## ACTION ITEM:
Across all the entries below, count each line that holds "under" and report the figure only.

## RECORDS FOR PROCESSING:
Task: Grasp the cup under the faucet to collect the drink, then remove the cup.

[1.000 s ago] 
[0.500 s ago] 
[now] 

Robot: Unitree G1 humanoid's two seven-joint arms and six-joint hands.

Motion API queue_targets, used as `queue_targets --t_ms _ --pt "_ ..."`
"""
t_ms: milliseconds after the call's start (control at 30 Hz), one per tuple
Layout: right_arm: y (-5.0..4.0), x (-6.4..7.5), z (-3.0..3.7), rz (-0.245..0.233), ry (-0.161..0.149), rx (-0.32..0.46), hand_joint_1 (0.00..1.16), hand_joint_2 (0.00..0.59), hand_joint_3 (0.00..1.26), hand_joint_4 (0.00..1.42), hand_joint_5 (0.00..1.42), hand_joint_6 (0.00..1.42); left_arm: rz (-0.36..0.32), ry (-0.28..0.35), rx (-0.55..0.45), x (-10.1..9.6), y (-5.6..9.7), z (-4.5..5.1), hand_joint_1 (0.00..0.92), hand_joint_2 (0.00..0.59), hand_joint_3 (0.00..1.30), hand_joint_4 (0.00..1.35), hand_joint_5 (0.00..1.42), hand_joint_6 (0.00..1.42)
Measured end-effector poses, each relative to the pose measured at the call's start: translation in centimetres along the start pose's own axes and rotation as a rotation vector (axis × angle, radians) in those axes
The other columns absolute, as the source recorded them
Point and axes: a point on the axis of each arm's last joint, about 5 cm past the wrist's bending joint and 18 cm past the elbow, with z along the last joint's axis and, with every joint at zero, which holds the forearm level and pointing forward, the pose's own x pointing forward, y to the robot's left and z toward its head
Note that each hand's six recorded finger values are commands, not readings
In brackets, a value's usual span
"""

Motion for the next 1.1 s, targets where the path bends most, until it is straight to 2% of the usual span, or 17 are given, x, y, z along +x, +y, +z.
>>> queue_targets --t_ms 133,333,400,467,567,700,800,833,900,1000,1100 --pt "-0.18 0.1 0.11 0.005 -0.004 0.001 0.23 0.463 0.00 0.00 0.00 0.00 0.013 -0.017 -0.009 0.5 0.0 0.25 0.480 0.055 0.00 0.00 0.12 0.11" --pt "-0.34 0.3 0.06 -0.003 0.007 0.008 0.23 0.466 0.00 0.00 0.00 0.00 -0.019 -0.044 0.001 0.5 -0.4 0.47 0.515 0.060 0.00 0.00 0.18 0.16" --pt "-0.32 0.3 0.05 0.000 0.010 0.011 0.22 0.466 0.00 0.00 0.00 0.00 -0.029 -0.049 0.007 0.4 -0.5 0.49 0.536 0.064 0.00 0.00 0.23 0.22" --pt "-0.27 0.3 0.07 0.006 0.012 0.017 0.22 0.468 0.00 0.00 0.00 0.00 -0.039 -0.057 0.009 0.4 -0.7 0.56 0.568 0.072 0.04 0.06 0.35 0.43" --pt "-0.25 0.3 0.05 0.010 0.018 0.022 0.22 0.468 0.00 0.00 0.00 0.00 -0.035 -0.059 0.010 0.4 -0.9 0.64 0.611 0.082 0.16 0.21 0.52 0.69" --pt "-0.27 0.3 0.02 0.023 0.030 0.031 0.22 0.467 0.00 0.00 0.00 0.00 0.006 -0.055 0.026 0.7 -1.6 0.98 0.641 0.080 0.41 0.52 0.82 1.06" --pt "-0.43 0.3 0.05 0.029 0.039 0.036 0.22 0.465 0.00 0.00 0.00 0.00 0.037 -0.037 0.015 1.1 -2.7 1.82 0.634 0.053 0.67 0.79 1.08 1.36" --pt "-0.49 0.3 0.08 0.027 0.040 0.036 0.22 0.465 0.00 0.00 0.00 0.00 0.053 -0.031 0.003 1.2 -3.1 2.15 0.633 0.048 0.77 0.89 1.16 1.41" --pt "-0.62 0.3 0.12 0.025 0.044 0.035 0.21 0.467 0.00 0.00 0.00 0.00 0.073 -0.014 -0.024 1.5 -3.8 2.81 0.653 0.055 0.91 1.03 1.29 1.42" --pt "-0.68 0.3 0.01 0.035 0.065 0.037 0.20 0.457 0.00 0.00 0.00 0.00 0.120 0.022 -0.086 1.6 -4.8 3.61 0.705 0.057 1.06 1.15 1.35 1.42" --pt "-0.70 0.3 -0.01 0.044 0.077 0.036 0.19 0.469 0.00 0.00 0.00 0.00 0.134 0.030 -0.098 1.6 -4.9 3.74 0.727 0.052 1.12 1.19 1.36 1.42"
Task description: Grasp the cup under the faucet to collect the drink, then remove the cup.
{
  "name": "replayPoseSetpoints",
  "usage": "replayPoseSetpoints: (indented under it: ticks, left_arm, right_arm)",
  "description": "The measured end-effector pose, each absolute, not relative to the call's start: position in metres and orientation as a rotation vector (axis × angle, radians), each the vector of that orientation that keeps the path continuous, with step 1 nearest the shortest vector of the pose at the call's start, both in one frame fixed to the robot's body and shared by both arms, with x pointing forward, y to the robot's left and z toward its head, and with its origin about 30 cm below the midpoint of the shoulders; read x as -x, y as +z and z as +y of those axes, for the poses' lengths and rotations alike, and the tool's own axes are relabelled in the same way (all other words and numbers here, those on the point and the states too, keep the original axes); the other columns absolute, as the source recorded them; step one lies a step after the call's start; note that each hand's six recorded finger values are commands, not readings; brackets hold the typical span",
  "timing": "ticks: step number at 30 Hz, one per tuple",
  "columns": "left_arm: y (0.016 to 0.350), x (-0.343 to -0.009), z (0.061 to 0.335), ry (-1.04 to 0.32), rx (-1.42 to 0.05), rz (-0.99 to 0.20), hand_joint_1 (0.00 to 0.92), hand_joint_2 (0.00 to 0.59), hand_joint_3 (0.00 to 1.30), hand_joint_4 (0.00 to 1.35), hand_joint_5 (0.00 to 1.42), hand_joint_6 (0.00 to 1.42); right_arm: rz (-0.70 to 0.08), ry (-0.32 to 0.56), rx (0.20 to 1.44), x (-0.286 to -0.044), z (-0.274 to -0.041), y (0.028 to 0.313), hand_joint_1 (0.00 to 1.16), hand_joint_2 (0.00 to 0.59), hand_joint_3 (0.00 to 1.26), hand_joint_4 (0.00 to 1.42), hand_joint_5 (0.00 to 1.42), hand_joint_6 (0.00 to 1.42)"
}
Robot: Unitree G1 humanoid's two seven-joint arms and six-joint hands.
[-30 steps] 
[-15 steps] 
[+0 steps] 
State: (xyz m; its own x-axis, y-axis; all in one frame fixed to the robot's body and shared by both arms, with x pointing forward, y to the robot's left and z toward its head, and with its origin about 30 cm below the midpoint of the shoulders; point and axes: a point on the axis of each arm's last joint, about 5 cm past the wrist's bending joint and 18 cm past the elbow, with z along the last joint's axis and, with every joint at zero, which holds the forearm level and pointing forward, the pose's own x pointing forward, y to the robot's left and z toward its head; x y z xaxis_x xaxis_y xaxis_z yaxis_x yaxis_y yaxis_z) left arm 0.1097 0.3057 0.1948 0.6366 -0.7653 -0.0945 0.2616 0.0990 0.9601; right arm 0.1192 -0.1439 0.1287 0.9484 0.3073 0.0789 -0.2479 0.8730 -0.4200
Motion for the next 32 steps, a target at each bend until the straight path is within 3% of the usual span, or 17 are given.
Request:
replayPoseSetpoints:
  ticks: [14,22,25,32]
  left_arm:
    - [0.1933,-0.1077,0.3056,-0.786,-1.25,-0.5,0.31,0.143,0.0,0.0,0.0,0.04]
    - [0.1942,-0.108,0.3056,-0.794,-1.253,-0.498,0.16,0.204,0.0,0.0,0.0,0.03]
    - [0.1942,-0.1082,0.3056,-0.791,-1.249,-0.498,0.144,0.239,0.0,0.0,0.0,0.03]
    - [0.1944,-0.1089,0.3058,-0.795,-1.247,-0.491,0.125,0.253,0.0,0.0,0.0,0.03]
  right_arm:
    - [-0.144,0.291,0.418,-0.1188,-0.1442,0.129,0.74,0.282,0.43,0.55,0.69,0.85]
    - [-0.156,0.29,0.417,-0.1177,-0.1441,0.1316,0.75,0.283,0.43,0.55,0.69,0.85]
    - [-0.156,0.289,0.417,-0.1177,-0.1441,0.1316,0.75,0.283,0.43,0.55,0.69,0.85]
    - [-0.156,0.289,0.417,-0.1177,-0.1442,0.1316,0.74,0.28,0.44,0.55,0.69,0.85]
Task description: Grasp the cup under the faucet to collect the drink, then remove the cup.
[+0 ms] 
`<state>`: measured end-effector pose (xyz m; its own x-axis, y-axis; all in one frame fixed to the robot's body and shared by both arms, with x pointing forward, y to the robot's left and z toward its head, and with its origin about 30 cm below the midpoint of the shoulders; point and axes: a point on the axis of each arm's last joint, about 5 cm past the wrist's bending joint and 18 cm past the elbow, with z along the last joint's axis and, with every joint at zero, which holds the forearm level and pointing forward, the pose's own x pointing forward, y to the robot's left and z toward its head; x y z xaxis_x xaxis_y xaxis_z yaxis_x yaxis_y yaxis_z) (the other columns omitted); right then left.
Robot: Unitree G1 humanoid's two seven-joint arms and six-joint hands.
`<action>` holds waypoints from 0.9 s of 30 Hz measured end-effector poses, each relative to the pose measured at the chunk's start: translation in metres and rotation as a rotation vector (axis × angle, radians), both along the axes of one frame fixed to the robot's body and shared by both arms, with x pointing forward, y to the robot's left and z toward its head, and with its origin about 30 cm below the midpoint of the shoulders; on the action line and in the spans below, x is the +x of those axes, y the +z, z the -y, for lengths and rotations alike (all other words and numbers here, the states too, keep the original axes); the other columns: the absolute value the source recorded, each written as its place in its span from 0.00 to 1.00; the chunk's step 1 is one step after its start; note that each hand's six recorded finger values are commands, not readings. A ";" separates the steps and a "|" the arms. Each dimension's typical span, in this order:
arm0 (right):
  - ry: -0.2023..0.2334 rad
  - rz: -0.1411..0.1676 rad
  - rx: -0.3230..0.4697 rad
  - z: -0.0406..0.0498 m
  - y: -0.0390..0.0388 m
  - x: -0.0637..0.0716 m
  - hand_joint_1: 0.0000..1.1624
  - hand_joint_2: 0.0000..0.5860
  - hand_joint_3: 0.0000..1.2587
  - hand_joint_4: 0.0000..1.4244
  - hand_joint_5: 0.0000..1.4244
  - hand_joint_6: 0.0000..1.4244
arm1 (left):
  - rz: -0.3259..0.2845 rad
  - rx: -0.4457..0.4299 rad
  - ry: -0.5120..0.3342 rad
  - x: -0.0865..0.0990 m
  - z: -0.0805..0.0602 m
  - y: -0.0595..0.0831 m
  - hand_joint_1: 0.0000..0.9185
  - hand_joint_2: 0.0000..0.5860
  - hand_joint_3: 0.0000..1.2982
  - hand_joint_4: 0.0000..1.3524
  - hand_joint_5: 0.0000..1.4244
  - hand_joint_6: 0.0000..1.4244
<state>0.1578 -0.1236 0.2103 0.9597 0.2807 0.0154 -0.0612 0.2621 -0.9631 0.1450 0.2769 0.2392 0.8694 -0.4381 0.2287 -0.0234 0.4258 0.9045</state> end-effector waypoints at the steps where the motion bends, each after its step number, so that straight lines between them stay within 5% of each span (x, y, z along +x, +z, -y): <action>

## RESULT OF THIS EXERCISE:
4